▶ WORK INSTRUCTIONS
What is needed here is an exact repetition of the records below, beginning at the line that has "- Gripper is" and stopping after the line that has "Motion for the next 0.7".

(Stored entries)
^^^^^^^^^^^^^^^^

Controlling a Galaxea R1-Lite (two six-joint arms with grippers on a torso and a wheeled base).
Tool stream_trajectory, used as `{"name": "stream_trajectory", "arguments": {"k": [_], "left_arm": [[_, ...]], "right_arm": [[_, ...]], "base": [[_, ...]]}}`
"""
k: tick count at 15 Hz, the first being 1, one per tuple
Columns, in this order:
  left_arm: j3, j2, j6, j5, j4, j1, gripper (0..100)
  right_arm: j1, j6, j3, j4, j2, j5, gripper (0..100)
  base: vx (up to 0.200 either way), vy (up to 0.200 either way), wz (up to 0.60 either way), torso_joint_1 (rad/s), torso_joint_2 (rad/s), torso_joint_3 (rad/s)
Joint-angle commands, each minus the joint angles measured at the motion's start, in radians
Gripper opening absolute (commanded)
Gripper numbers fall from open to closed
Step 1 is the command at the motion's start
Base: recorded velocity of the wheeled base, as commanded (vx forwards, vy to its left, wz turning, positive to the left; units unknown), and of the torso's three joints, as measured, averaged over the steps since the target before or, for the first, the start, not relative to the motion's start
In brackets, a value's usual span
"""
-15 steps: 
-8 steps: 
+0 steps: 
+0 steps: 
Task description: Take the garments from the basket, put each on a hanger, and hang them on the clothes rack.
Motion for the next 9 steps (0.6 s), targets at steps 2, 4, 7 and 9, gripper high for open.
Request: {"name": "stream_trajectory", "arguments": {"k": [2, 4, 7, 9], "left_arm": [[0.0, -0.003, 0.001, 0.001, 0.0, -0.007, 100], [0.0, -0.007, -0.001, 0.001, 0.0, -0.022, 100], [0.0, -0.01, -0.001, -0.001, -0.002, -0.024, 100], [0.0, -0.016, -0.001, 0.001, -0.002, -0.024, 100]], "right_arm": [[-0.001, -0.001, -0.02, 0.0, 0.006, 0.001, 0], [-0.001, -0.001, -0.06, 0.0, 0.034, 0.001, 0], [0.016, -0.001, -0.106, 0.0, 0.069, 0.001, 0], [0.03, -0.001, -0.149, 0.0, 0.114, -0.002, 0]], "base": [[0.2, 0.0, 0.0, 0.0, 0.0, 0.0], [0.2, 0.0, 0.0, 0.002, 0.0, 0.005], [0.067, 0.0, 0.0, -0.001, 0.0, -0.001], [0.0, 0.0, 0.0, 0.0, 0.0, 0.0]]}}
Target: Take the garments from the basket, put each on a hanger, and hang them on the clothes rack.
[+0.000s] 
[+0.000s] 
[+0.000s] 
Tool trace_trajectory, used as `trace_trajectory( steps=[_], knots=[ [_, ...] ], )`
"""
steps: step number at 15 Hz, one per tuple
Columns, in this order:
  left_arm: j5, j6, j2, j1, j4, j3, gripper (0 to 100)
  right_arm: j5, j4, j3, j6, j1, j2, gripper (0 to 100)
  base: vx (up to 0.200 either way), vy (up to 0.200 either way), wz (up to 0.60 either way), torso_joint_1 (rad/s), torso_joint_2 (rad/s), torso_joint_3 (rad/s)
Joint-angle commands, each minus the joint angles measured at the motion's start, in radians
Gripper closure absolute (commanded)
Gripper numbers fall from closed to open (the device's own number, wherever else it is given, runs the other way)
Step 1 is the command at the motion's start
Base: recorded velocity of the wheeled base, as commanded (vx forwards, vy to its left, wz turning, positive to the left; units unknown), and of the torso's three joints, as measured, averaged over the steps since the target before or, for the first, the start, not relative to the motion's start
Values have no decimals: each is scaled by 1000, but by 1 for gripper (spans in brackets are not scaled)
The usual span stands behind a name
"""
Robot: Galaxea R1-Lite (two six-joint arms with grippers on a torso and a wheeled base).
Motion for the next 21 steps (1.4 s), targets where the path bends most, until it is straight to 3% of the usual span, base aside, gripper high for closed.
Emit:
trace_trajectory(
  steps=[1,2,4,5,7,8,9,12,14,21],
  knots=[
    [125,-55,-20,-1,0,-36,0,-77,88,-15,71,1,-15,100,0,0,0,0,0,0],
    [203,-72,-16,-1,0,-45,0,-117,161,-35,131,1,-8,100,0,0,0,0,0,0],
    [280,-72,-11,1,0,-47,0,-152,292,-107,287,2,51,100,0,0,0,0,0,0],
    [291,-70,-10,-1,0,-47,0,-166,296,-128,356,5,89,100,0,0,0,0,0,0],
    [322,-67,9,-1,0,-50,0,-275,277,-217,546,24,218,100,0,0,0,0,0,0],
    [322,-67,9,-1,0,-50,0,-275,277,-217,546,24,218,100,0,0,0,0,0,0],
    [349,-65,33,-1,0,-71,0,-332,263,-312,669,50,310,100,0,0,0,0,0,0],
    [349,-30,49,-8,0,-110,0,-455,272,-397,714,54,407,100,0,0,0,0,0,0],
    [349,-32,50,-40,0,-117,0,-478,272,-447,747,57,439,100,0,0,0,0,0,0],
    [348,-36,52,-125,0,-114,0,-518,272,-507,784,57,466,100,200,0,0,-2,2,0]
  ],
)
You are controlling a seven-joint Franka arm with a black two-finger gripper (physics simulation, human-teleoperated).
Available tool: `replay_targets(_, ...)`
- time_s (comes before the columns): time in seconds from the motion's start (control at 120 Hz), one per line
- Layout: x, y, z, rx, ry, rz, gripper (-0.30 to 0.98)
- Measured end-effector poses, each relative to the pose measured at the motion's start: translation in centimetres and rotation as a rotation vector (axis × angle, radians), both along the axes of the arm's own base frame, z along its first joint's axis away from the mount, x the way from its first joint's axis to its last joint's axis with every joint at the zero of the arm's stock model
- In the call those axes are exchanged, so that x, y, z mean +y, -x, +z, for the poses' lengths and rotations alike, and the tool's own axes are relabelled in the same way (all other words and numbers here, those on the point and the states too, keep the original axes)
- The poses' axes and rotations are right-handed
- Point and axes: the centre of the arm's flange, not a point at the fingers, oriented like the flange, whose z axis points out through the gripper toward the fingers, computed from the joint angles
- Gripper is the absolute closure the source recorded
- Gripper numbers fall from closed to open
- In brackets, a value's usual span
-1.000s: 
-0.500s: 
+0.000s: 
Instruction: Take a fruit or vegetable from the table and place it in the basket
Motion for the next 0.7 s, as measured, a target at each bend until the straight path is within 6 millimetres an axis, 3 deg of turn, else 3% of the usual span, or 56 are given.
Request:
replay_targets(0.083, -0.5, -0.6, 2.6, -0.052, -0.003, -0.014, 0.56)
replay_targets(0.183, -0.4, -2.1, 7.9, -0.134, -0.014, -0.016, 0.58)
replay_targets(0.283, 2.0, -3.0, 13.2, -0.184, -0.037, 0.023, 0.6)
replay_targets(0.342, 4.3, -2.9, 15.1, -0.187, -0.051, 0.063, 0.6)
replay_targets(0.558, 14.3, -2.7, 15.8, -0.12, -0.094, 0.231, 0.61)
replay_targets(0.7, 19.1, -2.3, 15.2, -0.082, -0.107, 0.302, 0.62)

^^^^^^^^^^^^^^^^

▶ SOLUTION FOR THIS PROBLEM
- Gripper is the absolute closure the source recorded
- Gripper numbers fall from closed to open
- In brackets, a value's usual span
-1.000s: 
-0.500s: 
+0.000s: 
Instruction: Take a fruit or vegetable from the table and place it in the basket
Motion for the next 0.7 s, as measured, a target at each bend until the straight path is within 6 millimetres an axis, 3 deg of turn, else 3% of the usual span, or 56 are given.

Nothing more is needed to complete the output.